** Data for the task follows **
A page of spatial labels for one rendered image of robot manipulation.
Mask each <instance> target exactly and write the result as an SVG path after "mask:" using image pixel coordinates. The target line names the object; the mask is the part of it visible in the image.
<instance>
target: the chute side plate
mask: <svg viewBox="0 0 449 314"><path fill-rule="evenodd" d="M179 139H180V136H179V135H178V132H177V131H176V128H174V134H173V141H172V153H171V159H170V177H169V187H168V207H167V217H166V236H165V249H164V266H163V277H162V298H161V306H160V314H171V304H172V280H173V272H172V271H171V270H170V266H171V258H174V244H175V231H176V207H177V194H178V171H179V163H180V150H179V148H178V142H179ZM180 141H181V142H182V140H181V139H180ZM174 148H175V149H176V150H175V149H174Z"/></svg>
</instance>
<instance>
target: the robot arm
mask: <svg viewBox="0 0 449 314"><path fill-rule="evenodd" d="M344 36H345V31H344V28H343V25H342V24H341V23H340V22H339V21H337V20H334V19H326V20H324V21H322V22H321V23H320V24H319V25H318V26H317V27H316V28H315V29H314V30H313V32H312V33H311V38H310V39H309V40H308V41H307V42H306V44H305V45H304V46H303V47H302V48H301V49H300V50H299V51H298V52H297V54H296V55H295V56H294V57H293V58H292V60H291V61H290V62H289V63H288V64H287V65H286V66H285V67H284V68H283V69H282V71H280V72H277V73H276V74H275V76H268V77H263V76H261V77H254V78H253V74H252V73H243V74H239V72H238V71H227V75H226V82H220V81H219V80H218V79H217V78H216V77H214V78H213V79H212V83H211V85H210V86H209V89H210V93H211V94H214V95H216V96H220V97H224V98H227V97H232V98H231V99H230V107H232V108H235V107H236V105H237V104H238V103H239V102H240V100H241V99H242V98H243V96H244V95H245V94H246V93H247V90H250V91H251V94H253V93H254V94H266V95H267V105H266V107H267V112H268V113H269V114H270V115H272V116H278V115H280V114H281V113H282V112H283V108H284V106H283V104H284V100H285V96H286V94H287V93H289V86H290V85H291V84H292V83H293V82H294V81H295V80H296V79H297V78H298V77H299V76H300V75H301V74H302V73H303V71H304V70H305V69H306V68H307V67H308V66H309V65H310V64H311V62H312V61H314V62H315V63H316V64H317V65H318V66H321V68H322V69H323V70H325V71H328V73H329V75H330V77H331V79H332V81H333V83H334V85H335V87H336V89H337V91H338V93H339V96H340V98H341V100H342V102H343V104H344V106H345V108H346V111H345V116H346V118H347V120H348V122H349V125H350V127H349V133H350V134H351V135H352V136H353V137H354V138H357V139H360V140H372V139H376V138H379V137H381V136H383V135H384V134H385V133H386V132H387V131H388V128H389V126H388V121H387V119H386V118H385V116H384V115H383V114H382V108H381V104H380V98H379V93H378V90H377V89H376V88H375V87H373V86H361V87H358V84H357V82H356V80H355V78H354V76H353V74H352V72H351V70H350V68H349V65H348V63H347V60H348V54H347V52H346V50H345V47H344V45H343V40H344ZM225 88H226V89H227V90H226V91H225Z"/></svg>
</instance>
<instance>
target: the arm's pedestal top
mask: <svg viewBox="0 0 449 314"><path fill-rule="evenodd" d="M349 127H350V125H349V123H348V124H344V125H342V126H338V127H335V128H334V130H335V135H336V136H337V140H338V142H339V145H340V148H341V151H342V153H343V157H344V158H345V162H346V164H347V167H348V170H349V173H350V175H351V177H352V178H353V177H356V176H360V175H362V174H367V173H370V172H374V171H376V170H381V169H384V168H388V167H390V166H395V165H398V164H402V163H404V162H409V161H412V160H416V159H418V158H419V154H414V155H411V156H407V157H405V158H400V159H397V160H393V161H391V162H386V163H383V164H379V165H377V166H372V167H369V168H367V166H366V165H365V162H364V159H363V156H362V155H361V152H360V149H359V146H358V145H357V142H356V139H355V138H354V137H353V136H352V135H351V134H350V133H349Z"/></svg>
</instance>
** End of Data for the task **
### Problem
If a line of the data contains "target", it counts; report the number of such lines and nothing else.

### Answer to this problem
4